EXERCISE BRIEF: Up to and including the line that holds "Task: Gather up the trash", copy every line of the records below exactly, starting at the first; leave pictures out.

[Data excerpts]
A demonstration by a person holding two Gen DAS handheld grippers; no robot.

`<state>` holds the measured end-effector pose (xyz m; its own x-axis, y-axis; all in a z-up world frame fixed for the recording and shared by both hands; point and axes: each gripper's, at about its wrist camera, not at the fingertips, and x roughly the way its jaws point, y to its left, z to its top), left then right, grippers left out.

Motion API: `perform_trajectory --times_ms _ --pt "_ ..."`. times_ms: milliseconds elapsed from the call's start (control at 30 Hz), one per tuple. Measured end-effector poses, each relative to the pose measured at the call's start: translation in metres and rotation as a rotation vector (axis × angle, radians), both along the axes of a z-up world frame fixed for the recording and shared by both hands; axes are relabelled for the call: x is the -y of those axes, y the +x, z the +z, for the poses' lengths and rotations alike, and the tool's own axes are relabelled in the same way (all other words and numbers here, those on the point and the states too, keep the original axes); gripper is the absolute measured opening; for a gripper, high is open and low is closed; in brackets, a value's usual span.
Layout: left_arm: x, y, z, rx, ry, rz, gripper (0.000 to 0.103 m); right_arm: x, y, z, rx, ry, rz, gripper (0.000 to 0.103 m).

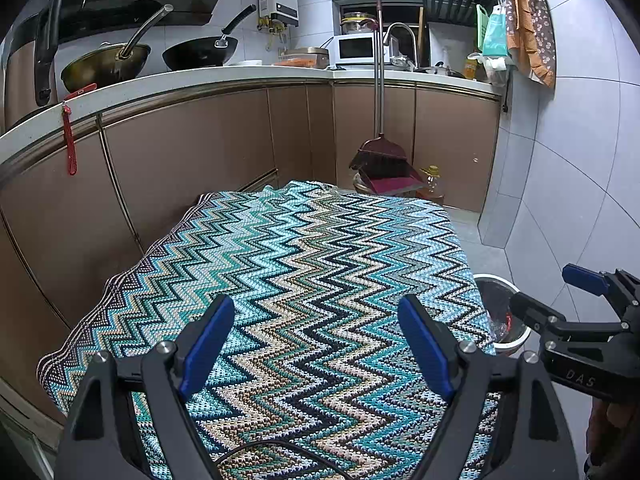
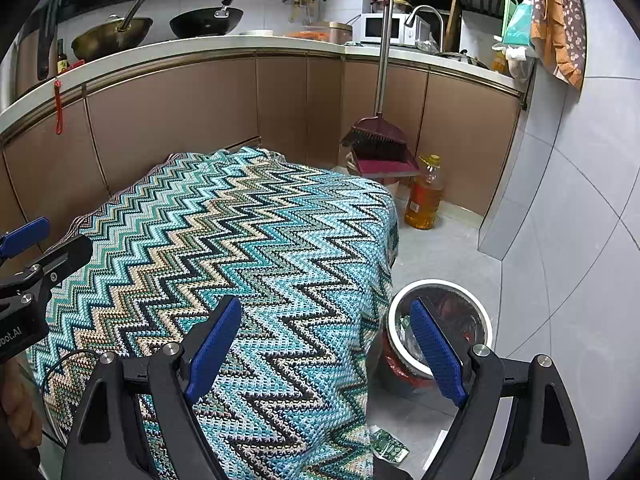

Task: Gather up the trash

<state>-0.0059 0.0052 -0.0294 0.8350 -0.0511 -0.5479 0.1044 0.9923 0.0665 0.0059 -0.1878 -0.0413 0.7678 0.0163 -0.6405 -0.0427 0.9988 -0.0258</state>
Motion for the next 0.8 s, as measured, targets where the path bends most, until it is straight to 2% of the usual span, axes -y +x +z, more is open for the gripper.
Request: perform_trajectory --times_ms 800 --pt "-0.0045 -0.0003 0.0008 0.002 -0.026 -0.002 0.083 0.0016 -0.0041 0.0061 0.011 -0.006 -0.004 0.085"
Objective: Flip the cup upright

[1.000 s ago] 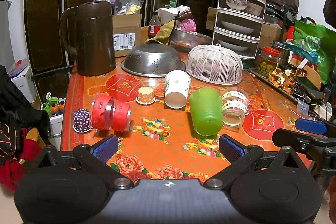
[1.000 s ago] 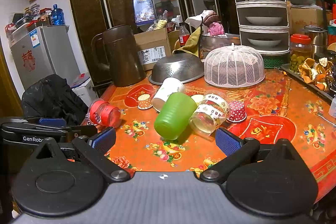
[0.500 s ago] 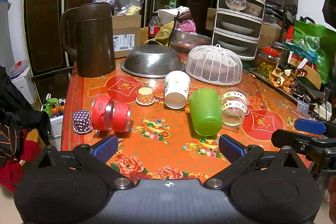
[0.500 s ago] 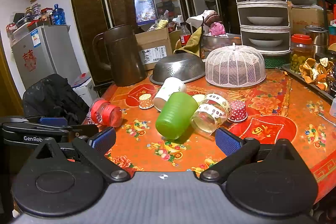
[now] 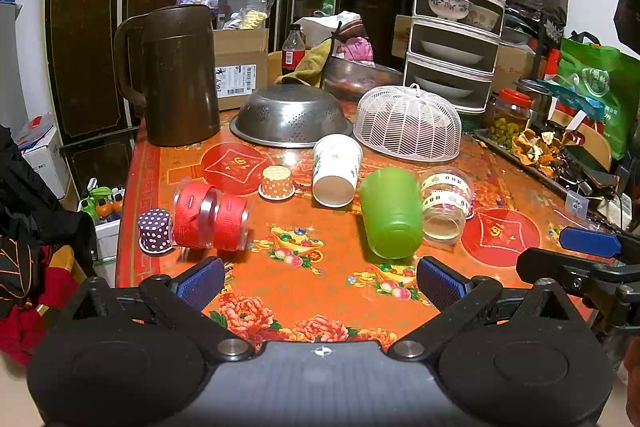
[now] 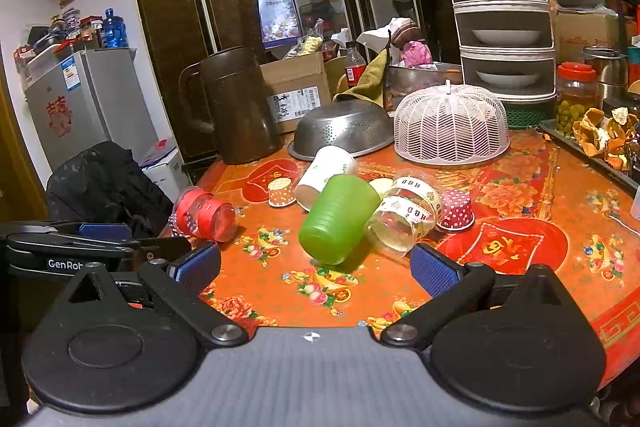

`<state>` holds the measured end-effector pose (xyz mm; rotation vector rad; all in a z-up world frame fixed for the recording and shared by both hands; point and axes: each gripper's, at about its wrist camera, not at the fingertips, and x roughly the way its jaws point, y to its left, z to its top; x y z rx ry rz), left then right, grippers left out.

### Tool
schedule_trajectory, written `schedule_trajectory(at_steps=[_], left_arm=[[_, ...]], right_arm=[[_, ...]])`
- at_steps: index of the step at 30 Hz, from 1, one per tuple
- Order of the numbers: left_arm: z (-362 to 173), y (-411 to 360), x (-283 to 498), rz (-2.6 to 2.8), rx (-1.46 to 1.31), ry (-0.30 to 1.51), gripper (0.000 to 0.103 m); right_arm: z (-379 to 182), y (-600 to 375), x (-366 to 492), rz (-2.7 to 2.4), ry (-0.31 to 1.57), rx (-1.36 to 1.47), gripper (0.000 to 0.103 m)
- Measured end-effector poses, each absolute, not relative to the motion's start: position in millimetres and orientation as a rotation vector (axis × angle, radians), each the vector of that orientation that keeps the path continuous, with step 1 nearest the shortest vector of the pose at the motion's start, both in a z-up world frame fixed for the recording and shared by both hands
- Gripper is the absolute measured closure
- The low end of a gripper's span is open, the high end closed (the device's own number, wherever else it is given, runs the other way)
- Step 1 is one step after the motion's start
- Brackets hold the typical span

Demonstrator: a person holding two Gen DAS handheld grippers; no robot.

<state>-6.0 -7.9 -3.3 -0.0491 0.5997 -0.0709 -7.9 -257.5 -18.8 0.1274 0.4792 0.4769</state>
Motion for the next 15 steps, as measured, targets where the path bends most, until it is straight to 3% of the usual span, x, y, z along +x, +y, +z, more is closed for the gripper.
schedule_trajectory(at_steps=[15], left_arm=[[-5.5, -11.6, -6.4, -0.075, -0.045, 0.605, 0.000]], right_arm=[[-19.0, -258.0, -7.4, 0.485, 0.482, 0.127, 0.001]])
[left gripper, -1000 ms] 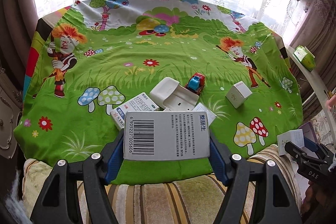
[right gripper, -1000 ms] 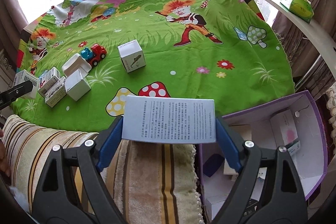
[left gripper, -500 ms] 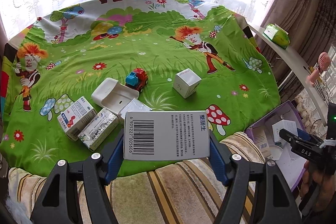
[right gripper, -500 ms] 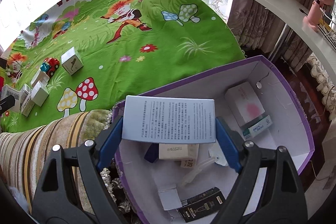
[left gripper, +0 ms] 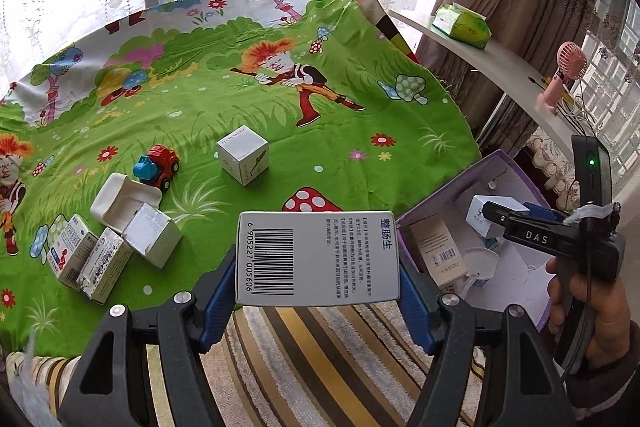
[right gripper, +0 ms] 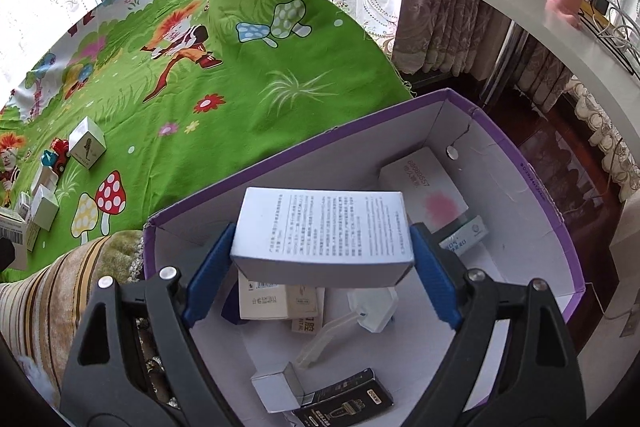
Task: Organize rigid objects
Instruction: 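Carry the white barcode box and text-printed box over the purple box, then lower both boxes into the purple box and open both grippers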
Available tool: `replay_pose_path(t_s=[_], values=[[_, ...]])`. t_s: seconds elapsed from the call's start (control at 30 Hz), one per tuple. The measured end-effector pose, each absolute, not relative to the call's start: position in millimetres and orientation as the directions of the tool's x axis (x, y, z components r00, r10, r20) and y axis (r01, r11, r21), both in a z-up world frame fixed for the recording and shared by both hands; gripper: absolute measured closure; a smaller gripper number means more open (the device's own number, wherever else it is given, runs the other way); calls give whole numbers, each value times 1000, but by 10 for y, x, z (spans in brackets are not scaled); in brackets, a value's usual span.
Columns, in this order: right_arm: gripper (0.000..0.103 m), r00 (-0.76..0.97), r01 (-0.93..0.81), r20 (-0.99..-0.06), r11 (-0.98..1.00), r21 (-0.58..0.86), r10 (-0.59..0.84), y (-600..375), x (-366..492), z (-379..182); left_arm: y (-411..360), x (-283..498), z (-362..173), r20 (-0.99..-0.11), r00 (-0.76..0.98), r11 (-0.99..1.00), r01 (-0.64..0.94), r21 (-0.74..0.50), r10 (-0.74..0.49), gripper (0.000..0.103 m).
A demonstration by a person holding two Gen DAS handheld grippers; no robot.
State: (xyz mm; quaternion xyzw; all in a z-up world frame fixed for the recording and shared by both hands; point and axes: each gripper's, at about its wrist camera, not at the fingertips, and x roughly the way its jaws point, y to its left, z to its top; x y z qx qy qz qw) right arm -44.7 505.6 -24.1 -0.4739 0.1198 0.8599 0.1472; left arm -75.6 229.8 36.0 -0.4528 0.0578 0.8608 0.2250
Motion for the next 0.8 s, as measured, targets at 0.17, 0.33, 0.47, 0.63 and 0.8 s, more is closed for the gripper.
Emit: replay_pose_path(t_s=[0.17,0.33,0.47,0.63,0.8], values=[[11,-513,-377,-847,-923,78,139,5142,-408,-235,2487,-716,348,-811,-469,-874,-475,-101,349,32],[11,-516,-399,-843,-913,83,149,5259,-295,-190,2709,-679,322,-815,-440,-846,-522,-109,377,32],[11,-518,-410,-841,-908,84,155,5343,-158,-140,2892,-644,276,-825,-394,-817,-561,-134,406,32],[11,-531,-417,-830,-906,80,171,5411,27,-23,3137,-514,250,-831,-341,-767,-624,-149,439,32],[11,-550,-427,-814,-900,84,185,5499,189,115,3383,-356,234,-832,-270,-708,-679,-192,484,31]])
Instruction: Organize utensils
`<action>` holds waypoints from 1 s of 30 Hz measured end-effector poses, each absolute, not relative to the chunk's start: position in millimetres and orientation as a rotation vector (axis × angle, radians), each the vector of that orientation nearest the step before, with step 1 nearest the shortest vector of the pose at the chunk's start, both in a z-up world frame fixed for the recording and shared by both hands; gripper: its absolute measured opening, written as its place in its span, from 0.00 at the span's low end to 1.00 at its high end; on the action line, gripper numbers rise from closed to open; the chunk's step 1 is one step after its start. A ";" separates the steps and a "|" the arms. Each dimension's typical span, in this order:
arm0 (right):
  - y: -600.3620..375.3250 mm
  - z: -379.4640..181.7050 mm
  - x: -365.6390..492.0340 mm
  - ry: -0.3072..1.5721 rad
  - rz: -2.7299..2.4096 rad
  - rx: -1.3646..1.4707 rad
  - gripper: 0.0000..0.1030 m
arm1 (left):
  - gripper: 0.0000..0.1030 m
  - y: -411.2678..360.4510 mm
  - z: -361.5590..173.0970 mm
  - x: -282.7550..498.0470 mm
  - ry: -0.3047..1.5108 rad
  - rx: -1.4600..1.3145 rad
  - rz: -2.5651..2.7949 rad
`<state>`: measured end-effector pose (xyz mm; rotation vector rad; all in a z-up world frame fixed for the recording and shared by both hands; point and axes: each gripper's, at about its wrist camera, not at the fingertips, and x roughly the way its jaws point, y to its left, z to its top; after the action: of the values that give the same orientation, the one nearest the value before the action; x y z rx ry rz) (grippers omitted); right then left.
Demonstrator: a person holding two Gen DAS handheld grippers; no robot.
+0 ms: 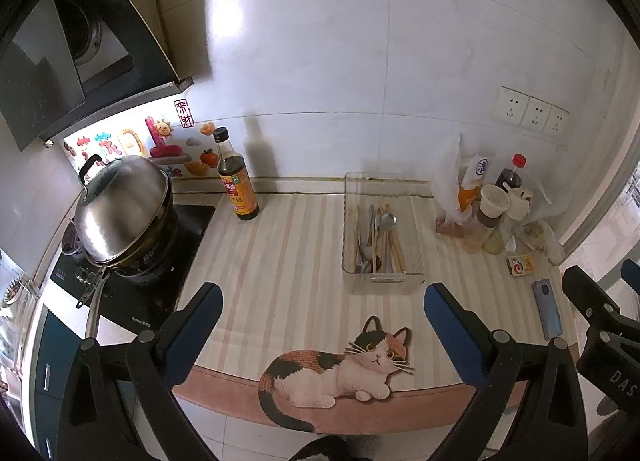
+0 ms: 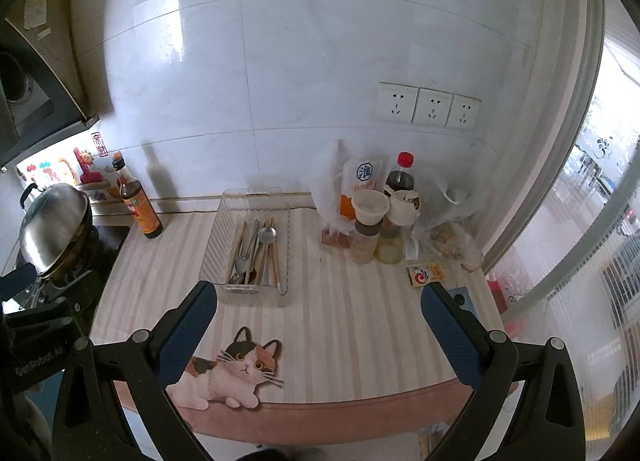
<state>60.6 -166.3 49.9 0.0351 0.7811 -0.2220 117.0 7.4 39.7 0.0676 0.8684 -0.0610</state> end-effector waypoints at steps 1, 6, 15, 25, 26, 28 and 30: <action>-166.1 49.9 60.5 0.781 -0.222 0.037 1.00 | 1.00 7.4 39.7 116.9 0.869 0.067 -0.061; -166.1 49.7 63.9 0.787 -0.214 0.035 1.00 | 1.00 8.4 40.4 117.2 0.866 0.068 -0.059; -161.5 45.4 69.4 0.795 -0.202 0.015 1.00 | 1.00 15.2 35.0 117.4 0.870 0.059 -0.038; -161.9 44.4 69.0 0.796 -0.200 0.012 1.00 | 1.00 18.2 34.9 114.9 0.863 0.065 -0.040; -161.6 44.2 69.1 0.797 -0.199 0.012 1.00 | 1.00 18.0 35.1 114.9 0.862 0.065 -0.041; -161.7 43.9 68.2 0.797 -0.198 0.013 1.00 | 1.00 18.7 35.0 114.7 0.863 0.064 -0.040; -161.2 43.7 68.0 0.796 -0.200 0.010 1.00 | 1.00 18.7 35.1 114.5 0.862 0.064 -0.040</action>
<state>68.0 -161.2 43.7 0.0095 0.7964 -0.1996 114.5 18.7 35.1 0.0642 0.8622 -0.0400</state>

ANSWER FOR THIS EXERCISE:
A demonstration by a person holding two Gen DAS handheld grippers; no robot.

`<state>` holds the measured end-effector pose (xyz m; its own x-axis, y-axis; all in a z-up world frame fixed for the recording and shared by both hands; point and axes: each gripper's, at about its wrist camera, not at the fingertips, and x roughly the way its jaws point, y to its left, z to its top), left then right, grippers left out.

Motion API: `perform_trajectory --times_ms _ --pt "_ ..."`. times_ms: milliseconds elapsed from the call's start (control at 30 Hz), one per tuple. Measured end-effector poses, each relative to the pose measured at the call's start: translation in metres and rotation as a rotation vector (axis × angle, radians), both along the axes of a z-up world frame fixed for the recording and shared by both hands; axes are relabelled for the call: x is the -y of those axes, y the +x, z the +z, for the poses' lengths and rotations alike, and the tool's own axes are relabelled in the same way (all other words and numbers here, those on the point and the states too, keep the original axes); gripper is the absolute measured opening; for a gripper, high is open and low is closed; in brackets, a value's usual span.
Layout: left_arm: x, y, z, rx, ry, rz, gripper (0.000 to 0.103 m); right_arm: x, y, z, rx, ry, rz, gripper (0.000 to 0.103 m).


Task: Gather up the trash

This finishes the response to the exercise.